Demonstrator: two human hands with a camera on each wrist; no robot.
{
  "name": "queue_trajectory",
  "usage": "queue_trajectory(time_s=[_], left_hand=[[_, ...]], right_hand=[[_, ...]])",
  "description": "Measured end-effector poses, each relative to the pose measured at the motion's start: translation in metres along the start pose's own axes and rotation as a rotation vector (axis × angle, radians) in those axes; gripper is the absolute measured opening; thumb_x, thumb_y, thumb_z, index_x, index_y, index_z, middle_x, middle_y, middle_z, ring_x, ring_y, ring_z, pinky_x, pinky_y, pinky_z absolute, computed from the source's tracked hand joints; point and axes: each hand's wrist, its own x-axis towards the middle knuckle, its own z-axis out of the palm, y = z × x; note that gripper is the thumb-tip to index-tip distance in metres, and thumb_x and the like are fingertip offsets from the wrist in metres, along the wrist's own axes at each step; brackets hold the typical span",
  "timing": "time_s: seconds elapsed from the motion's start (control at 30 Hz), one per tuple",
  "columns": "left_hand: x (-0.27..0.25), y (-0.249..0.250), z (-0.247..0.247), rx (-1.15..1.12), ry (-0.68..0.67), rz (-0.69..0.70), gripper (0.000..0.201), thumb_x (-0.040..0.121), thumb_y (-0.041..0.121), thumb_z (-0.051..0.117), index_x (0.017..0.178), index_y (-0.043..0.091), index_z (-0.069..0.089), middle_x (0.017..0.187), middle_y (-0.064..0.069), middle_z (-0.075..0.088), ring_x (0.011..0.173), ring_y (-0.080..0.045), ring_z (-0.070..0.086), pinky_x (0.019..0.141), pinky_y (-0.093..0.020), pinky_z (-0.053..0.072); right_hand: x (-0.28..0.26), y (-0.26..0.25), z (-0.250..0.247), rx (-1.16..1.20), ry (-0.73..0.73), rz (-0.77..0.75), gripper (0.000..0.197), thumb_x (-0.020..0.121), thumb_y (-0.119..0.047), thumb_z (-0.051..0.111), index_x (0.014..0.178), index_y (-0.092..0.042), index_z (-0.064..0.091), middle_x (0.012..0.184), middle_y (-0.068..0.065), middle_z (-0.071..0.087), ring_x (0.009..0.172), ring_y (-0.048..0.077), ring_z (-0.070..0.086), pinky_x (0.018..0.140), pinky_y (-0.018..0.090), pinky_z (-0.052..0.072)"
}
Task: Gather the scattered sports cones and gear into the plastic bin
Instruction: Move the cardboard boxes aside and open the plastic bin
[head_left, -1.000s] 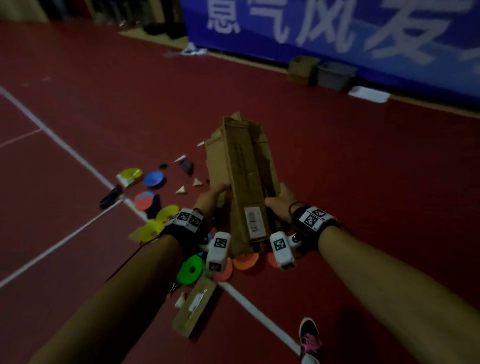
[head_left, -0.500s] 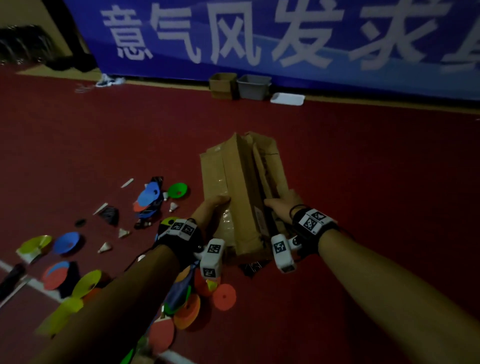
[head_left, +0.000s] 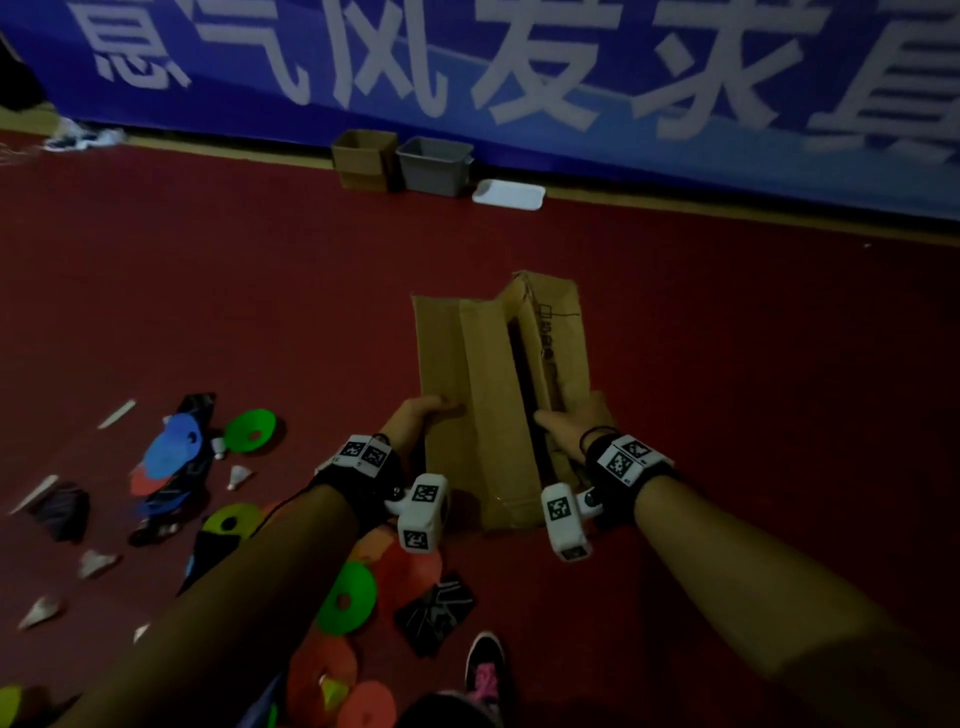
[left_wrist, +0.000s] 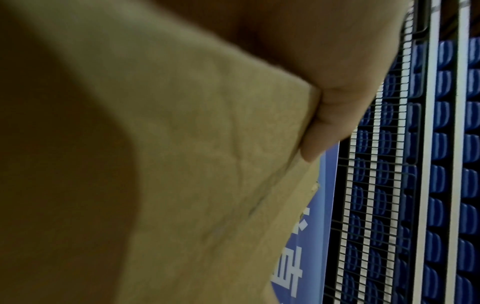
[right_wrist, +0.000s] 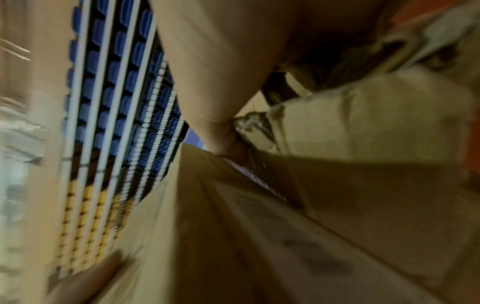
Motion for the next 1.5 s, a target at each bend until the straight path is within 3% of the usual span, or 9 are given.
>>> queue_trajectory(time_s=[0.17,0.37,0.47,0.8,0.9,1.07,1.23,1.37,1.5], left_hand=[[0.105,0.1,0.024,-0.041,0.022,0.036,0.03,0.087,0.025,0.058,0.107,0.007,0.069,0.102,-0.017,0.07,0.092,-0.036,0.065,0.094,-0.052,0.049],[0.22,0.186,0.044,-0.102,0.033,0.077,0.026,0.089,0.027,0.055,0.105,0.009,0.065,0.091,-0.015,0.07,0.082,-0.034,0.066,0.085,-0.048,0.052],[0.301,0.224,0.048,-0.082,0.098,0.08,0.026,0.089,0.027,0.054,0.103,0.007,0.066,0.085,-0.013,0.07,0.075,-0.031,0.066,0.071,-0.041,0.053],[0.5,0.365,0.021,-0.132,0.36,0.14,0.027,0.093,0.025,0.049,0.094,0.003,0.064,0.095,-0.009,0.067,0.087,-0.024,0.062,0.081,-0.039,0.048],[0.544,0.408,-0.008,-0.186,0.445,0.16,0.028,0.093,0.025,0.048,0.088,0.003,0.063,0.091,-0.012,0.065,0.08,-0.026,0.061,0.075,-0.039,0.049],[0.644,0.467,-0.05,-0.236,0.535,0.161,0.03,0.092,0.028,0.049,0.089,0.002,0.064,0.092,-0.013,0.065,0.08,-0.029,0.06,0.076,-0.039,0.049],[0.77,0.535,-0.102,-0.256,0.526,0.169,0.029,0.094,0.024,0.046,0.081,0.005,0.064,0.074,-0.007,0.069,0.076,-0.023,0.06,0.081,-0.039,0.046],[0.852,0.616,-0.126,-0.312,0.417,0.129,0.029,0.093,0.027,0.047,0.09,0.004,0.064,0.085,-0.015,0.065,0.074,-0.032,0.06,0.066,-0.038,0.048],[0.924,0.689,-0.137,-0.288,0.36,0.123,0.029,0.094,0.026,0.045,0.089,0.004,0.063,0.086,-0.013,0.064,0.074,-0.029,0.06,0.065,-0.036,0.047]], right_hand=[[0.116,-0.072,-0.041,-0.058,0.109,0.023,0.095,0.078,-0.036,0.074,0.149,-0.007,0.019,0.142,0.016,0.043,0.125,0.035,0.047,0.083,0.034,0.041],[0.244,-0.131,-0.069,0.036,0.086,0.091,0.107,0.059,-0.059,0.073,0.144,-0.008,0.033,0.135,0.012,0.052,0.115,0.034,0.055,0.089,0.04,0.048],[0.331,-0.161,-0.07,0.136,0.05,0.118,0.08,0.07,-0.051,0.073,0.129,-0.009,0.038,0.125,0.009,0.053,0.11,0.031,0.055,0.085,0.041,0.046],[0.63,-0.297,-0.047,0.105,-0.135,0.014,0.111,0.054,-0.062,0.074,0.145,-0.013,0.035,0.136,0.007,0.051,0.114,0.033,0.056,0.089,0.042,0.048],[0.724,-0.346,-0.018,0.036,-0.212,-0.014,0.129,0.031,-0.076,0.078,0.141,-0.019,0.042,0.131,0.006,0.057,0.107,0.03,0.06,0.089,0.047,0.051],[0.745,-0.468,-0.007,0.029,-0.157,-0.126,0.068,0.078,-0.031,0.075,0.126,0.0,0.037,0.117,0.002,0.051,0.107,0.021,0.052,0.088,0.034,0.044],[0.888,-0.544,0.06,-0.009,-0.104,-0.181,0.108,0.053,-0.052,0.076,0.143,-0.009,0.036,0.137,0.013,0.052,0.119,0.033,0.055,0.098,0.048,0.048],[0.944,-0.638,0.083,-0.054,-0.152,-0.233,0.067,0.071,-0.034,0.078,0.124,-0.004,0.051,0.108,0.007,0.061,0.094,0.028,0.061,0.076,0.034,0.05],[1.001,-0.706,0.104,-0.084,-0.266,-0.24,0.068,0.078,-0.026,0.076,0.133,-0.009,0.04,0.123,0.008,0.052,0.103,0.026,0.055,0.075,0.03,0.046]])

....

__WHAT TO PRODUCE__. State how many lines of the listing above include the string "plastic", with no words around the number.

__RESPONSE__. 2